Three deadlines. One regulation. The clock started today.
The EU Cyber Resilience Act (CRA), published in the Official Journal on November 20, 2024
and in force since December 10, 2024, is running a phased application schedule derived
directly from its published Article 69 timeline. June 11, 2026, today, is the 18-month
mark: EU member states may now formally designate notifying authorities to begin accrediting
Conformity Assessment Bodies (CABs) for third-party cybersecurity audits. That’s the
institutional machinery activating. The compliance deadlines that directly affect
manufacturers and software publishers are what follows from it.
September 11 is the one to calendar now.
That’s when the CRA’s mandatory vulnerability and incident reporting obligations activate –
21 months from the regulation’s December 10, 2024 entry into force. Any manufacturer or
software publisher with products on the EU market that contain digital elements will be
required to report actively exploited vulnerabilities and significant incidents to ENISA. The CRA establishes tiered rapid reporting requirements for actively exploited
vulnerabilities; legal analysts have cited a 24-hour early-warning requirement to ENISA as
part of the tiered structure, though teams should verify the specific hour-count thresholds
against
Article 14 of the regulation’s official text before building that figure into
compliance programs.
Who This Affects
December 11, 2027 is the full compliance deadline, CE marking, Software Bill of Materials
(SBOM), and design-phase security requirements. That’s 36 months from entry into force.
Why it matters. The CRA covers connected hardware and software products with digital
elements. That’s a wide scope. It isn’t limited to obvious cybersecurity products, it
reaches connected consumer devices, enterprise software, and industrial systems. Legal
analysts, including those at Hogan Lovells, interpret the CRA’s coverage as extending to
legacy products already on the market, subject to conditions including continued activity
or modification, though teams should verify this interpretation with their own counsel,
since the source for this reading is dead and the official text governs.
Today’s milestone is the institutional step. Don’t mistake it for the compliance deadline. Its significance is what it starts: the 90-day window before September 11 is now open.
Context. The CRA has been underrepresented in compliance calendars relative to the EU
AI Act, partly because its headline deadline is still 18 months out.

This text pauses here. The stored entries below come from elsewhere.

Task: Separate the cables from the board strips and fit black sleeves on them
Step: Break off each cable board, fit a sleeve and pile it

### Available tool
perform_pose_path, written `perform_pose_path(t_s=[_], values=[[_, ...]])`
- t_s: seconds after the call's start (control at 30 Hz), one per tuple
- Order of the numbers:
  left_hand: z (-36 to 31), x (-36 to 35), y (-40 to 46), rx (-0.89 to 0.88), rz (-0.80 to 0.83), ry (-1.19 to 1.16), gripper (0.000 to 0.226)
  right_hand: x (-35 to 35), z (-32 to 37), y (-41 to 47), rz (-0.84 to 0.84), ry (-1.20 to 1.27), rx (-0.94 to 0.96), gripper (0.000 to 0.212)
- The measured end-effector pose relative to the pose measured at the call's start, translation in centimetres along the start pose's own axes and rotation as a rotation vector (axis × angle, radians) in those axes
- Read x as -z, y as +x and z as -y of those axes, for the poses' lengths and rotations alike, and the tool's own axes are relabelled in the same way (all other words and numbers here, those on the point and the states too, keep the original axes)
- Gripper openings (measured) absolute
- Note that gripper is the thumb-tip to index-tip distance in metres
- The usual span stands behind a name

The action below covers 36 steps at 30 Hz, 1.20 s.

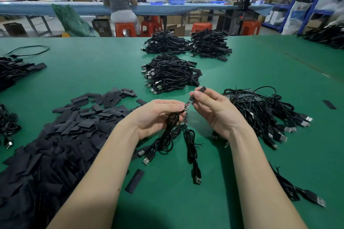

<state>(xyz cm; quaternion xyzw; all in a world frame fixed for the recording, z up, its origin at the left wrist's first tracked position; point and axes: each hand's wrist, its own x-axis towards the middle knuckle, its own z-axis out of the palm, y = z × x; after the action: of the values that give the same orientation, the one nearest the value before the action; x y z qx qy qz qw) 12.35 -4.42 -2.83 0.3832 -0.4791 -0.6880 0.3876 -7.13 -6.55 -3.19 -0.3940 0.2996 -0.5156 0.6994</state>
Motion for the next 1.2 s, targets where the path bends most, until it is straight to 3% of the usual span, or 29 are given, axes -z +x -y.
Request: perform_pose_path(t_s=[0.27, 0.47, 0.6, 0.9, 1.2], values=[[-0.5, 0.2, -0.4, -0.005, 0.044, 0.109, 0.011, 0.2, 0.0, -0.4, 0.145, -0.068, -0.103, 0.014], [-0.6, 0.0, 0.2, -0.109, -0.086, 0.37, 0.015, 0.3, -0.1, 0.1, 0.033, -0.016, -0.028, 0.021], [-0.7, 0.1, 0.6, -0.215, -0.187, 0.604, 0.011, 0.3, 0.0, 0.2, -0.048, 0.004, -0.031, 0.012], [-0.3, -0.3, 0.9, -0.386, -0.255, 0.639, 0.009, 0.4, -0.2, 0.3, -0.081, -0.037, -0.028, 0.02], [-0.4, -0.4, 0.7, -0.431, -0.248, 0.635, 0.007, 0.1, -0.4, 0.1, -0.056, -0.052, -0.027, 0.019]])
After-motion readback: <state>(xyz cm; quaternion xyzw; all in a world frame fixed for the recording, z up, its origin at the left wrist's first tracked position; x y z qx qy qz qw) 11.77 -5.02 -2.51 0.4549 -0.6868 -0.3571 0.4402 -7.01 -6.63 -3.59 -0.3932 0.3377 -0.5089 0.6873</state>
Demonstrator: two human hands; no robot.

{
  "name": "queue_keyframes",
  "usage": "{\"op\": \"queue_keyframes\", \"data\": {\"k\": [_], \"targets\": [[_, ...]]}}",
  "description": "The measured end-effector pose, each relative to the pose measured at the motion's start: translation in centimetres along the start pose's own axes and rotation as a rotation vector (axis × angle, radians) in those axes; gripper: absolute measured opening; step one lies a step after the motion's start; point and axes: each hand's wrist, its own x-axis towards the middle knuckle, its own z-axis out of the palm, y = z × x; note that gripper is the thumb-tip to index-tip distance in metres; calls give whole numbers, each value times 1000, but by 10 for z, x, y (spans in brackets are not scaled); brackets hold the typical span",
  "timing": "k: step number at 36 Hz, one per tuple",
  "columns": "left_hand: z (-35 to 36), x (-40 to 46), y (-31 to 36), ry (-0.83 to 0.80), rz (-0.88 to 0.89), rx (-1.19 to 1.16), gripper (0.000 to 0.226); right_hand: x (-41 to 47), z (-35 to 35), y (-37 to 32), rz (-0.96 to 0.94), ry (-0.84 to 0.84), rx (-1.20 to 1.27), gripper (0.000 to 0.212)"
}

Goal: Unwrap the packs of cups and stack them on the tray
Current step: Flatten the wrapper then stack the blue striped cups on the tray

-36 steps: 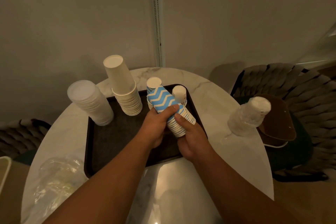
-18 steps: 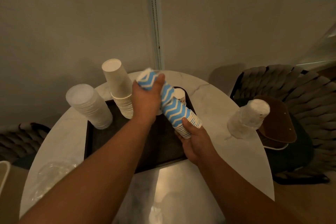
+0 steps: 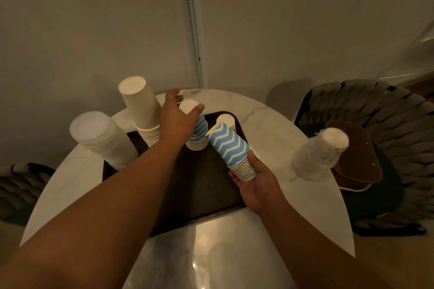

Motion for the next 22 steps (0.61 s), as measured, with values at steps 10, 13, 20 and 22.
{"op": "queue_keyframes", "data": {"k": [10,13,20,22], "targets": [[3,-10,3,-22,19,146,56,-3,-1,1,23,-27,25,58],[-3,-28,16,117,149,5,47,-5,1,1,5,-22,21,57],[7,-80,0,-263,-240,-430,84,-10,18,4,1,-91,-10,41],[6,-79,-4,-279,-283,-471,81,-11,21,6,-10,-100,-54,45]]}}
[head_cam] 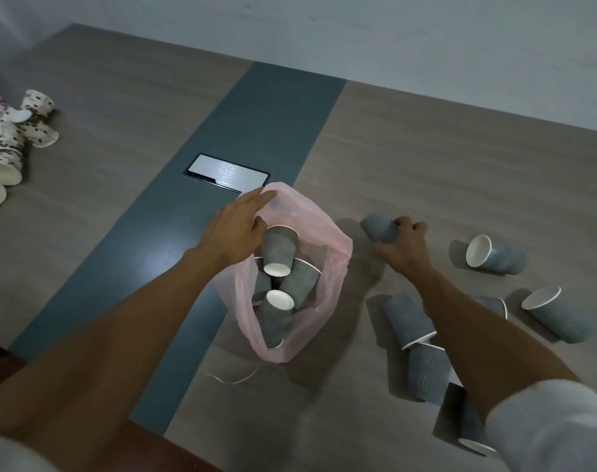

But the vulnerability
reporting obligation that activates in September operates independently of the December
2027 full compliance date. Organizations that treat December 2027 as the “CRA deadline”
and haven’t built the September reporting infrastructure are going to find themselves
non-compliant on a legally active obligation three months from now.
Unanswered Questions
- Does the CRA's legacy product inclusion interpretation (Hogan Lovells reading) hold for your specific product category, verify against Article 69 and your counsel's assessment?
- What is the specific hour-count threshold for the early-warning reporting stage under Article 14 for actively exploited vulnerabilities, confirm against official text before operationalizing?
- How many EU member states will complete CAB accreditation before September 11, and what does an enforcement gap between legal obligation and enforcement infrastructure mean for your compliance posture?
What to watch. The real question is whether EU member states will complete CAB
accreditation in time for the September reporting framework to have functioning oversight
infrastructure. If member states lag on notifying authority designation, the enforcement
apparatus won’t be fully operational by September 11, but the legal obligations will be. That gap doesn’t reduce compliance risk; it only reduces the immediate enforcement
probability.
Don’t expect the September deadline to move. It’s structural, not discretionary, it’s
derived directly from the regulation’s own phased application schedule, not from Commission
guidance that can be revised.
The organizations that treat today as a starting gun will be ready in September. The ones
that treat it as a calendar note probably won’t be.